• Task to complete:
Pictures appear among the records. Write out all else exactly as it stands.

• Provided material:
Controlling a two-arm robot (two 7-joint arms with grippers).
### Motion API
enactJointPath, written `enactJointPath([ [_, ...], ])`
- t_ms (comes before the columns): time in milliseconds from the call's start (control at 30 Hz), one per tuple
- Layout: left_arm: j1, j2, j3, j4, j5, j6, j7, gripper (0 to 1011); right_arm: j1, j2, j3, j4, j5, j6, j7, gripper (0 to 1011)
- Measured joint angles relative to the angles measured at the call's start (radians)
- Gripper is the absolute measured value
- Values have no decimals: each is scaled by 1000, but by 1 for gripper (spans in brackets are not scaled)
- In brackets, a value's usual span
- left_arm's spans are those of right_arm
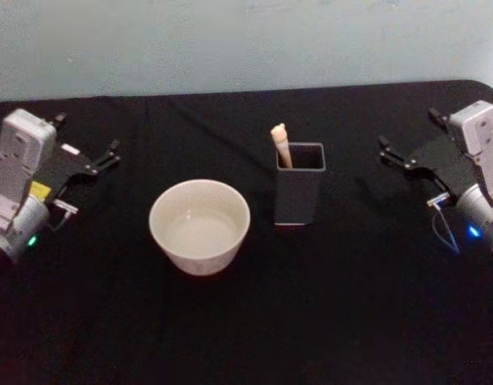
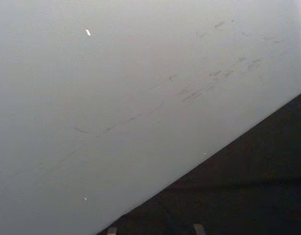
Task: Pick up the stirring spoon with one hand, stir inside the cup, then place it back in its original position.
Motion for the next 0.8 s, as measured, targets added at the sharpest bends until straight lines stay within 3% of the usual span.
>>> enactJointPath([
  [467,0,0,0,0,0,0,0,1001,-9,0,16,-7,5,0,24,1002],
  [633,0,0,0,0,0,0,0,1001,-29,8,45,-47,41,12,63,1002],
  [800,0,0,0,0,0,0,0,1001,-55,26,78,-111,111,50,133,1002],
])
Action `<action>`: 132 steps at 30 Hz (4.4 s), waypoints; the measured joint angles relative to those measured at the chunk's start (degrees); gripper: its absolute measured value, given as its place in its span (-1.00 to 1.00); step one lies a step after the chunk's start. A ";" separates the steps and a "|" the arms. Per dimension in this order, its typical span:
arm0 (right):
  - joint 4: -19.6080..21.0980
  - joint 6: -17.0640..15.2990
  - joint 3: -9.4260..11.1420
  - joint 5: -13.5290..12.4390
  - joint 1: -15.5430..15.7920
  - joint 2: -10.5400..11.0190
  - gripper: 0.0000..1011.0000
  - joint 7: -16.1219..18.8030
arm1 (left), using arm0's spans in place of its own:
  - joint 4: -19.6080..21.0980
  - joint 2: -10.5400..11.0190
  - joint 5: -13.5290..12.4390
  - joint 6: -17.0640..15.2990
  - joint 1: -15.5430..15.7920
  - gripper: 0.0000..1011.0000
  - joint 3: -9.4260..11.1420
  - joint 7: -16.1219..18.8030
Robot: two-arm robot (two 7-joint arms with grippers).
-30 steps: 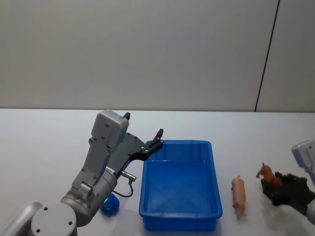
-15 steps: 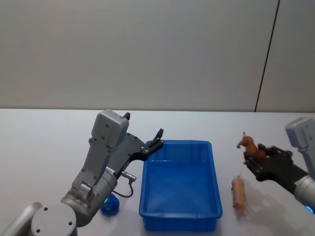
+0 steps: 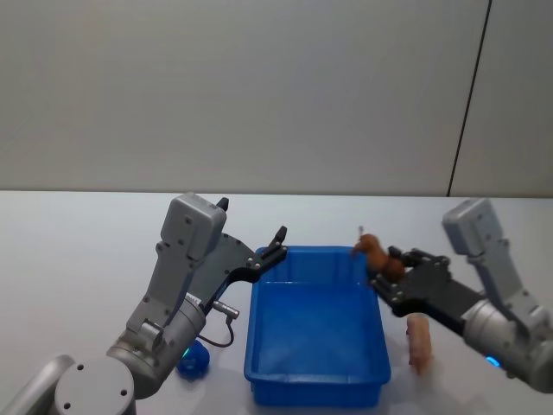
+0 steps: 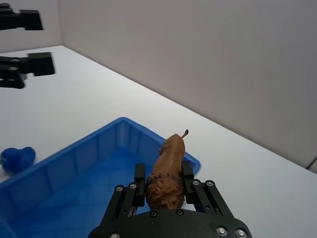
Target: Pick up the two dolls from the table and place them into the box.
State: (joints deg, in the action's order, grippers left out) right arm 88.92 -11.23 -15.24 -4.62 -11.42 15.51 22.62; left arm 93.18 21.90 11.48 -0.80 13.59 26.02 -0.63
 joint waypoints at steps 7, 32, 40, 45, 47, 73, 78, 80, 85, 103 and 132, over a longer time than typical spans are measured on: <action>-1.51 -0.12 -2.06 1.29 -0.88 -1.94 -0.18 1.68 | 0.00 0.00 0.00 0.00 0.00 0.98 0.00 0.00; -3.80 -0.34 -3.67 1.52 -1.03 -3.28 0.98 0.30 | 0.00 0.00 0.00 0.00 0.00 0.98 0.00 0.00; -2.22 -0.28 -2.37 -0.52 0.90 -1.34 0.98 -1.43 | 0.00 0.00 0.00 0.00 0.00 0.98 0.00 0.00; -1.30 -0.50 -1.58 -1.58 2.31 -0.01 0.98 -2.32 | 0.00 0.00 0.00 0.00 0.00 0.98 0.00 0.00; -0.83 -0.60 -1.17 -2.08 3.08 0.69 0.98 -2.86 | 0.00 0.00 0.00 0.00 0.00 0.98 0.00 0.00; -2.03 -4.69 1.14 -4.59 5.15 3.83 0.98 -5.40 | 0.00 0.00 0.00 0.00 0.00 0.98 0.00 0.00; -3.41 -5.65 0.88 -4.28 4.46 3.37 0.98 -5.32 | 0.00 0.00 0.00 0.00 0.00 0.98 0.00 0.00; -3.77 -6.03 0.81 -4.17 4.24 3.23 0.98 -5.30 | 0.00 0.00 0.00 0.00 0.00 0.98 0.00 0.00; -5.10 -7.40 0.43 -3.78 3.68 2.74 0.98 -5.24 | 0.00 0.00 0.00 0.00 0.00 0.98 0.00 0.00; -7.44 -11.30 -0.44 -3.00 2.92 1.81 0.44 -5.00 | 0.00 0.00 0.00 0.00 0.00 0.98 0.00 0.00; -3.10 -4.39 0.41 -4.53 2.71 1.54 -0.28 -8.60 | 0.00 0.00 0.00 0.00 0.00 0.98 0.00 0.00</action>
State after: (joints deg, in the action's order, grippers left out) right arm 85.82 -15.61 -14.83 -9.15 -8.72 17.05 14.03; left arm 93.18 21.90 11.48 -0.80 13.59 26.02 -0.62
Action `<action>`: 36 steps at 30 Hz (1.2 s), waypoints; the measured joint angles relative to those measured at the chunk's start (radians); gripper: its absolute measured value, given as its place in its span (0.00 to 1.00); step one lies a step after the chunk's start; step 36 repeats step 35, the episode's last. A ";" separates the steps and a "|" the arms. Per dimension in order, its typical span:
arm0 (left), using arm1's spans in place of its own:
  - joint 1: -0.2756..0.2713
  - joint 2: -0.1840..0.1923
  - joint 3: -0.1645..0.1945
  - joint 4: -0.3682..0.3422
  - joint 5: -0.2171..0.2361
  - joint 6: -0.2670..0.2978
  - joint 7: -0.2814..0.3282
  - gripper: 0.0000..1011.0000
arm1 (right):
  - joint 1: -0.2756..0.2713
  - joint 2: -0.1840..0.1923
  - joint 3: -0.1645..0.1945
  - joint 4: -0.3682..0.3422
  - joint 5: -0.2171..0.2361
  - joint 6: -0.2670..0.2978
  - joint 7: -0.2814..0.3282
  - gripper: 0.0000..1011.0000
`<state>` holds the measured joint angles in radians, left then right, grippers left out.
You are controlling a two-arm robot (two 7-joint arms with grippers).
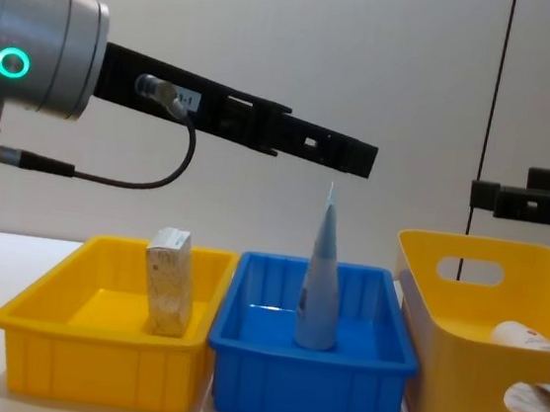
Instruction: Bimanual collaborative sorting of washing and personal care products
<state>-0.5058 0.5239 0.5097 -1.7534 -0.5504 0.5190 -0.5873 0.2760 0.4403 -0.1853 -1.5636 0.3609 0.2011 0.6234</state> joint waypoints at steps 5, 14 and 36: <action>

• Written response:
Controlling a two-arm robot (two 7-joint arms with grippers).
### Motion API
enactJointPath, written `enactJointPath([ [_, ...], ])`
- t_ms (comes before the columns): time in milliseconds from the call's start (control at 30 Hz), one per tuple
- Layout: left_arm: j1, j2, j3, j4, j5, j6, j7, gripper (0 to 1011); right_arm: j1, j2, j3, j4, j5, j6, j7, gripper (0 to 1011)
- Measured joint angles relative to the angles measured at the call's start (radians)
- Gripper is the absolute measured value
- Values have no decimals: each is scaled by 1000, but by 1 for gripper (spans in brackets are not scaled)
- In brackets, a value's usual span
- left_arm's spans are those of right_arm
Task: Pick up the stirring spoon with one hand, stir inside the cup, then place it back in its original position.
Motion for the next 0.8 s, as measured, targets added at the sharpest bends until straight lines stay within 3% of the usual span.
>>> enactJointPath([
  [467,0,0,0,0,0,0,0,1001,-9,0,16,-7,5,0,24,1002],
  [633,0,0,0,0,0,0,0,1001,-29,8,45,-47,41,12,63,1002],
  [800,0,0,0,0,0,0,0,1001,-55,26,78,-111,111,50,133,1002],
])
Action `<action>`: 132 steps at 30 Hz (4.4 s), waypoints; the measured joint angles relative to those measured at the chunk's start (degrees); gripper: its absolute measured value, given as its place in its span (-1.00 to 1.00); step one lies a step after the chunk's start. A ";" separates the steps and a "|" the arms. Per dimension in this order, its typical span:
arm0 (right):
  - joint 4: -19.6080..21.0980
  - joint 6: -17.0640..15.2990
  - joint 3: -9.4260..11.1420
  - joint 5: -13.5290..12.4390
  - joint 1: -15.5430..15.7920
  - joint 2: -10.5400..11.0190
  - gripper: 0.0000..1011.0000
  - joint 7: -16.1219..18.8030
arm1 (left), using arm0's spans in place of its own:
  - joint 4: -19.6080..21.0980
  - joint 2: -10.5400..11.0190
  - joint 5: -13.5290..12.4390
  - joint 6: -17.0640..15.2990
  - joint 1: -15.5430..15.7920
  - gripper: 0.0000..1011.0000
  - joint 3: -9.4260..11.1420
  - joint 7: -16.1219..18.8030
Robot: two-arm robot (two 7-joint arms with grippers).
-30 steps: 
-15 steps: 
+0 steps: 
+0 steps: 
Target: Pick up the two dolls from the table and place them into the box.
State: (joints deg, in the action's order, grippers left out) right arm 88.92 -11.23 -15.24 -4.62 -11.42 15.51 22.62; left arm 93.18 21.90 11.48 -0.80 13.59 26.02 -0.63
 joint waypoints at steps 7, 32, 40, 45, 47, 73, 78, 80, 85, 103 and 132, over a longer time than typical spans are measured on: <action>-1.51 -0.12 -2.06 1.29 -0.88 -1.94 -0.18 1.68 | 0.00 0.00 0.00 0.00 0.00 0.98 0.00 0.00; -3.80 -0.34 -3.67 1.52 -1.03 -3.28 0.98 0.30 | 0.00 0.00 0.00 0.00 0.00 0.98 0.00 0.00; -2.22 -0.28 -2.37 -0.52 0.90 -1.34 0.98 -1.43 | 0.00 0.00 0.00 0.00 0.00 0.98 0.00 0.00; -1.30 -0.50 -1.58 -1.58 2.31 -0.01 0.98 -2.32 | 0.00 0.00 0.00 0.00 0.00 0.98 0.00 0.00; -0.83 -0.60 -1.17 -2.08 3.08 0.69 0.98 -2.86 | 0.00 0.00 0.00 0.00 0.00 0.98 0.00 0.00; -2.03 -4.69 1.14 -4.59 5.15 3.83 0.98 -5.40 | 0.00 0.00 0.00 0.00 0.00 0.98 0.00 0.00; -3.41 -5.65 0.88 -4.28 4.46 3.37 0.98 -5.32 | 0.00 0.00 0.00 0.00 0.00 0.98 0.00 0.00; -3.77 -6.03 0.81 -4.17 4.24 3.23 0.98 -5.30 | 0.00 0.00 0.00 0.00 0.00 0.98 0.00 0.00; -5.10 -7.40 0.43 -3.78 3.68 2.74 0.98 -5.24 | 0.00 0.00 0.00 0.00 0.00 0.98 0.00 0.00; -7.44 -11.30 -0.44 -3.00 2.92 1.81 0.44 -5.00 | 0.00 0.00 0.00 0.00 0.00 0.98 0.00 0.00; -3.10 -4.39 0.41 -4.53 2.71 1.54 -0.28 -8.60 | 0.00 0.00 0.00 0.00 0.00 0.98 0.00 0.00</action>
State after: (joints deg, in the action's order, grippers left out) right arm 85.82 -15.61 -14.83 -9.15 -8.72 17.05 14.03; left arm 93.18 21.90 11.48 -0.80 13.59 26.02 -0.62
Action `<action>`: 36 steps at 30 Hz (1.2 s), waypoints; the measured joint angles relative to those measured at the chunk's start (radians); gripper: its absolute measured value, given as its place in its span (0.00 to 1.00); step one lies a step after the chunk's start; step 36 repeats step 35, the episode's last. A ";" separates the steps and a "|" the arms. Per dimension in order, its typical span:
arm0 (left), using arm1's spans in place of its own:
  - joint 1: -0.2756..0.2713
  - joint 2: -0.1840..0.1923
  - joint 3: -0.1645..0.1945
  - joint 4: -0.3682..0.3422
  - joint 5: -0.2171..0.2361
  - joint 6: -0.2670..0.2978
  - joint 7: -0.2814..0.3282
  - gripper: 0.0000..1011.0000
arm1 (right):
  - joint 1: -0.2756..0.2713
  - joint 2: -0.1840..0.1923
  - joint 3: -0.1645..0.1945
  - joint 4: -0.3682..0.3422
  - joint 5: -0.2171..0.2361
  - joint 6: -0.2670..0.2978
  - joint 7: -0.2814..0.3282
  - gripper: 0.0000..1011.0000
`<state>` holds the measured joint angles in radians, left then right, grippers left out.
You are controlling a two-arm robot (two 7-joint arms with grippers).
Instruction: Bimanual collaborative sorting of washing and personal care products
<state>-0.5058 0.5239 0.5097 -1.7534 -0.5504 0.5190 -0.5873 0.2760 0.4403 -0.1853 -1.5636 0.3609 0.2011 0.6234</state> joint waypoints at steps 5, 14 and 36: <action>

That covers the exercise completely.